A match between a Class and OP is valid - e.g. many classes in PATO are famously reifications of RO properties
and where is AnnotationProperty?
What about a match between two distinct property types? Perfectly valid. And what if we match something like a skos property, which we are punning?
I think we would just use TermMatch as a generic catch-all? This is fine but maybe say this explicitly
preprocessing_method_enum:
permissible_values:
Stemming:
TaxonRestrictionRemoval:
not aware of a vocabulary
options
- try harder to find terms, maybe engage EDAM, SWO
- leave with no meaning, but adorn with mappings later (will still be serialized as literals)
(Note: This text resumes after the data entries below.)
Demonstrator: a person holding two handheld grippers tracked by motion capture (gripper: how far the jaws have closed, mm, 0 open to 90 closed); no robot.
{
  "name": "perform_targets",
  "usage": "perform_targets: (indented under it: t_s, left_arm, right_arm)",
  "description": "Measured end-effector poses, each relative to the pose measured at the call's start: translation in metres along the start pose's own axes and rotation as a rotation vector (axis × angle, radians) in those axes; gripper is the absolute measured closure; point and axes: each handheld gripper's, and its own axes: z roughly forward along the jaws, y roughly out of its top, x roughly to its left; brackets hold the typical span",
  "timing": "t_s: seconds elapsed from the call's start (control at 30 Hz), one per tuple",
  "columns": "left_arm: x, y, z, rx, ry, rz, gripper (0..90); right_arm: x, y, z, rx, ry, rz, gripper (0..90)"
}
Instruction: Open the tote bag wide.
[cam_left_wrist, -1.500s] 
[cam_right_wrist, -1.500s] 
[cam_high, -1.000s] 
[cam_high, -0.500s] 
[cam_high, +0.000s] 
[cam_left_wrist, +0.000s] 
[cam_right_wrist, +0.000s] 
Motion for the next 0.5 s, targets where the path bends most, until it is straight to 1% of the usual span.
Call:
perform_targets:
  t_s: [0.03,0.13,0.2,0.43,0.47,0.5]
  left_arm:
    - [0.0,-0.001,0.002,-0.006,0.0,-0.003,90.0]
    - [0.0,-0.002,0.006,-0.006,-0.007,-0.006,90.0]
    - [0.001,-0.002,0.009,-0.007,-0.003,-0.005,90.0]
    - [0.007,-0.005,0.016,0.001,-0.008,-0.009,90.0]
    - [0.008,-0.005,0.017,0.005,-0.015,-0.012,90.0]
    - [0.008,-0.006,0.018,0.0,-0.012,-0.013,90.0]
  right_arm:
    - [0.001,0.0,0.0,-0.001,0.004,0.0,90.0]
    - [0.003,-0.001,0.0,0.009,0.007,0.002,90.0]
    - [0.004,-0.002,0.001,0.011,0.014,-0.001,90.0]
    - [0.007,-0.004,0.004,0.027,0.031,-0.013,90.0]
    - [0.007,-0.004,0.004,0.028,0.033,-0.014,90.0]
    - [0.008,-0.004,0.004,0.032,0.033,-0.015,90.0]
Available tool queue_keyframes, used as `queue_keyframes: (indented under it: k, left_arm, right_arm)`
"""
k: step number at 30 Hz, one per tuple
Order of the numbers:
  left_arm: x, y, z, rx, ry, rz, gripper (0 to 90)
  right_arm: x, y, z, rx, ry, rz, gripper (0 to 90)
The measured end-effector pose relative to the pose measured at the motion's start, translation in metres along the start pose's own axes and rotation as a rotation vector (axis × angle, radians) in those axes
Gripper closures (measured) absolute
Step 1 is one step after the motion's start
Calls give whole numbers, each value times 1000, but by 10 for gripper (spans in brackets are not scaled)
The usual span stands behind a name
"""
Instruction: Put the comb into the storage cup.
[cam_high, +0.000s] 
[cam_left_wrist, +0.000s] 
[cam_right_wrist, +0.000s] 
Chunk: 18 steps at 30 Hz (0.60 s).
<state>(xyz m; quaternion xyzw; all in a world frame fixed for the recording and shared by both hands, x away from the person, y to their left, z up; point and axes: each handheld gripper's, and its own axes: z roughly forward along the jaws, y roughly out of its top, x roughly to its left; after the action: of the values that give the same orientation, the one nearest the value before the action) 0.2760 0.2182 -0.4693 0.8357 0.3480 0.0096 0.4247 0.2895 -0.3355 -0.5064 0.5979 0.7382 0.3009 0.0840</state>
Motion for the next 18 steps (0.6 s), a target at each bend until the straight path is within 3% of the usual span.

- make our own IDs, in the SSSOM namespace, with the option of a standalone ontology later
If we want to do 3, we should do before the 1.0 release
A shoot, I did that 1.0 release now (deleted it again). I didn't see your issue before. I will think about this more tomorrow.
This is a bit more intense than I was hoping for 1 second before I wanted to release 1.0.
mapping_cardinality_enum:
permissible_values:
"1:1":
description: One-to-one mapping
meaning: sssom:OneToOne
"1:n": One-to-many mapping
"n:1": Many-to-one mapping
"1:0": One-to-none mapping
"0:1": None-to-one mapping
"n:n": Many-to-many mapping
I think there needs to be a way to encode the enum mapping curation rules, for each set of enums. The combination of mapping rules in the file header and in the columns together should provide the meaning and provenance of each mapping. We may need a separate file or schema for this, as the current SSSOM files really have focused on the term-to-term mappings and not encoding list-to-list rules/provenance.
I think there needs to be a way to encode the enum mapping curation rules, for each set of enums.
@mellybelly can you give a concrete example? I have a hard time imagining how such a curation rule would look like (also because it is late here :))
An example would help me too. I'm afraid I'm a little lost about how list-to-list rules/provenance differs from term-to-term mappings. I may be at the wrong level of abstraction, as I'm thinking of list entries as just another type of term ('everything is an IRI' in my simple world). Or, feel free to say RTFM if that's the issue.
This issue is about the enums used in the metamodel, so it's largely separately from any issues about how users may map their own enums, value sets, whatever.
Specifically:
- is there an existing ontology we can reuse URIs for concepts such as "many to many mapping" or "lexical match"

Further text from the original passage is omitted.